Task instructions:
Everything from the top of the data below through the line with "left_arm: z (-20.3" should be duplicated exactly, and nothing past it.

● ● ● ● ● ● ●

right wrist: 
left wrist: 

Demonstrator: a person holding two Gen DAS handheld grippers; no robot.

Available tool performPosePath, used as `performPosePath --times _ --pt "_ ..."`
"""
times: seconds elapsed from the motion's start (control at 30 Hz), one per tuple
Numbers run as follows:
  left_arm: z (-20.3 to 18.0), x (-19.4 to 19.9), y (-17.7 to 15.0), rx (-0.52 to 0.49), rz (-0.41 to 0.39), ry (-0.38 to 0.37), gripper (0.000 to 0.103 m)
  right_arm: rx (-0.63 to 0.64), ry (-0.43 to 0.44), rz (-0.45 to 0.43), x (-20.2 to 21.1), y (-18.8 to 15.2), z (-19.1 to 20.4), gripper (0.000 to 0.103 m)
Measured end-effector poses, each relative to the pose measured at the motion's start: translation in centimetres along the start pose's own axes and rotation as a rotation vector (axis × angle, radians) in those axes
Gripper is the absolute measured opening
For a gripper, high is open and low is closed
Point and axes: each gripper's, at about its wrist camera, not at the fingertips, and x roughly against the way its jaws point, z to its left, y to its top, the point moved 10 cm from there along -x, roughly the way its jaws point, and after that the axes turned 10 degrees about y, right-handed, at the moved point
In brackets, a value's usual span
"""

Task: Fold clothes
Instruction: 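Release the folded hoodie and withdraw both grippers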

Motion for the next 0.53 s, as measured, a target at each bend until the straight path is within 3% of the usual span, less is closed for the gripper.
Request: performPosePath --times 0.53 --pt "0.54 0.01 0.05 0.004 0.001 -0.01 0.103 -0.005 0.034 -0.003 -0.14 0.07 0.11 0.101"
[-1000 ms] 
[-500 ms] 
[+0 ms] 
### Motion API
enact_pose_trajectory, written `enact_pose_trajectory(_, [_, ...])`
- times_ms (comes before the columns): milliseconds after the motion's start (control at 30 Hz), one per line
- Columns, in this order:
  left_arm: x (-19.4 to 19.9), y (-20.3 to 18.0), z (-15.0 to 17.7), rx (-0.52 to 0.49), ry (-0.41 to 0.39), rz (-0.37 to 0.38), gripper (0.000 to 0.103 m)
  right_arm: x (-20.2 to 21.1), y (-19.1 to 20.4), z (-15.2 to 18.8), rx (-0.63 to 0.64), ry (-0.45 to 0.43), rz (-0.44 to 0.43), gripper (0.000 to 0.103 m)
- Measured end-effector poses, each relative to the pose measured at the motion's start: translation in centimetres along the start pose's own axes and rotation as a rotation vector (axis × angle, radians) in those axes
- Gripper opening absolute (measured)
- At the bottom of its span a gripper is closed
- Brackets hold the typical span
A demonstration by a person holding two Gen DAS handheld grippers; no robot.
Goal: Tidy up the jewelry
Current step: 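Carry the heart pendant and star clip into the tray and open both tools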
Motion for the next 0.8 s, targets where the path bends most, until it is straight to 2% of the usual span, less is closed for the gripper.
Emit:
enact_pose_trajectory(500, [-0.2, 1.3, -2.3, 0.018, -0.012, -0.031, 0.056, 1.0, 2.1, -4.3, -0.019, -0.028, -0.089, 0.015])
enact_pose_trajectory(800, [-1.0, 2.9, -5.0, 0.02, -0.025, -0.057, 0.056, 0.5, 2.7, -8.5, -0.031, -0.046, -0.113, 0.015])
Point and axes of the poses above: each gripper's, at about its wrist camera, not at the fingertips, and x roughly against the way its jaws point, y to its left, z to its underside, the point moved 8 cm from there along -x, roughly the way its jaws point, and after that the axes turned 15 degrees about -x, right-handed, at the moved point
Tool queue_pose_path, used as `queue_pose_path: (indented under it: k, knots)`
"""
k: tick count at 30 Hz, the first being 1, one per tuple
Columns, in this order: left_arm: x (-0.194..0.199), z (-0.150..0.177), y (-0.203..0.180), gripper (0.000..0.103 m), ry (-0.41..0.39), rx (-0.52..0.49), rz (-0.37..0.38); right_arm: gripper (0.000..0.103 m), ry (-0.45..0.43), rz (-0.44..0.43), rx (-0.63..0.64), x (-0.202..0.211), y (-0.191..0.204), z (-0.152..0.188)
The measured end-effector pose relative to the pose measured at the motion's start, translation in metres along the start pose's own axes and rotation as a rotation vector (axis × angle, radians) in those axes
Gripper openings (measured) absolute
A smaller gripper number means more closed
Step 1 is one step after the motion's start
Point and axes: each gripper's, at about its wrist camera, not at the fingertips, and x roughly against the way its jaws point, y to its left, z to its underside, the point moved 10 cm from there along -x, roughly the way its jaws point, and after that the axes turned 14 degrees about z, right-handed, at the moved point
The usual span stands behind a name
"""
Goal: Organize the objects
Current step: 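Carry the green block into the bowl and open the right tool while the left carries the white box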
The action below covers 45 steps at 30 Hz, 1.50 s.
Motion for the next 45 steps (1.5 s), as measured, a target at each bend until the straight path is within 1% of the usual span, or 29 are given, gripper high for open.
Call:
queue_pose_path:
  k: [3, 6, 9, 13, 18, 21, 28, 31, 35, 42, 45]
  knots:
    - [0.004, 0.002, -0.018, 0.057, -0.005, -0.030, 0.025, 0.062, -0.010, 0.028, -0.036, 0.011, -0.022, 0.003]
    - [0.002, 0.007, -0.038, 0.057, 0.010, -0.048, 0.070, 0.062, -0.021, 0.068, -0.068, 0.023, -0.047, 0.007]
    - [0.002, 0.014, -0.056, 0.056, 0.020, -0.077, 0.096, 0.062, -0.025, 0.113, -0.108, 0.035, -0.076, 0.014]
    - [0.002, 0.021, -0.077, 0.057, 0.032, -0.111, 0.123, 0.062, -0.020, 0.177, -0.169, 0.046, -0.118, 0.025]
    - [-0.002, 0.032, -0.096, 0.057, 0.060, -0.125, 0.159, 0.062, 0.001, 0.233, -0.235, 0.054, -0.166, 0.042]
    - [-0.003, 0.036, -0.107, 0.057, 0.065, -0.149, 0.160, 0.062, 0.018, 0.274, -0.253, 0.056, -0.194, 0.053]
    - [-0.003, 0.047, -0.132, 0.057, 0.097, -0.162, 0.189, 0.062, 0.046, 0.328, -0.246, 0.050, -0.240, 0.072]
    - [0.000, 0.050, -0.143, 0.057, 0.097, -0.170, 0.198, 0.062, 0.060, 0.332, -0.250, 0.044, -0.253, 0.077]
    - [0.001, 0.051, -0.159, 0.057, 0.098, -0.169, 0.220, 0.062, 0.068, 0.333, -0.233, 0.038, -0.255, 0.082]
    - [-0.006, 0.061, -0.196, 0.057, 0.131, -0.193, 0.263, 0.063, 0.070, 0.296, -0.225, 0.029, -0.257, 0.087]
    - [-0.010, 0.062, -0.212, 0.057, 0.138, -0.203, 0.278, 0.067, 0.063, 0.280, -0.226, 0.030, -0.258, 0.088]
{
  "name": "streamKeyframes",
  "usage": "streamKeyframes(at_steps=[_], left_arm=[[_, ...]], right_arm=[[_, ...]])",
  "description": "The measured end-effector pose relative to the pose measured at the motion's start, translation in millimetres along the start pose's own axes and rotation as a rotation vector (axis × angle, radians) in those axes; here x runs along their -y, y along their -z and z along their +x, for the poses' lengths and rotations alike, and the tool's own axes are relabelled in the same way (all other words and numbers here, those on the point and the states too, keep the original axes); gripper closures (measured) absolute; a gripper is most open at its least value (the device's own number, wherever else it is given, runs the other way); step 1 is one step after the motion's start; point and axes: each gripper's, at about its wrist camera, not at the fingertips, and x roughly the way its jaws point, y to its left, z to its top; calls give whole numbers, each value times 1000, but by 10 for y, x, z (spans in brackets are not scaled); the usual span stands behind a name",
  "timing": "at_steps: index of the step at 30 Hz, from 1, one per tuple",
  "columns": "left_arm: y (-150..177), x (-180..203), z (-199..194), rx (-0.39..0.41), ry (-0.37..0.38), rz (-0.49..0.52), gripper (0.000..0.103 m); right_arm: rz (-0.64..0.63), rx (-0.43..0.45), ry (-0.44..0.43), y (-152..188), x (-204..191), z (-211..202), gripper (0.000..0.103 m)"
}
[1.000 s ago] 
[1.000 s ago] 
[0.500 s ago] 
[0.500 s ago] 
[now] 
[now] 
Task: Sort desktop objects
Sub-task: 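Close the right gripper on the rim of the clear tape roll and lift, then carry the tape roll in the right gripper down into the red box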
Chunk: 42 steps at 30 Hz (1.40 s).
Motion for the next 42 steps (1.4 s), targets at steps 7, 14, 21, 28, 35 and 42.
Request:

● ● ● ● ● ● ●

Written solution:
right wrist: 
left wrist: 

Demonstrator: a person holding two Gen DAS handheld grippers; no robot.

Available tool performPosePath, used as `performPosePath --times _ --pt "_ ..."`
"""
times: seconds elapsed from the motion's start (control at 30 Hz), one per tuple
Numbers run as follows:
  left_arm: z (-20.3 to 18.0), x (-19.4 to 19.9), y (-17.7 to 15.0), rx (-0.52 to 0.49), rz (-0.41 to 0.39), ry (-0.38 to 0.37), gripper (0.000 to 0.103 m)

Nothing else remains in this exercise.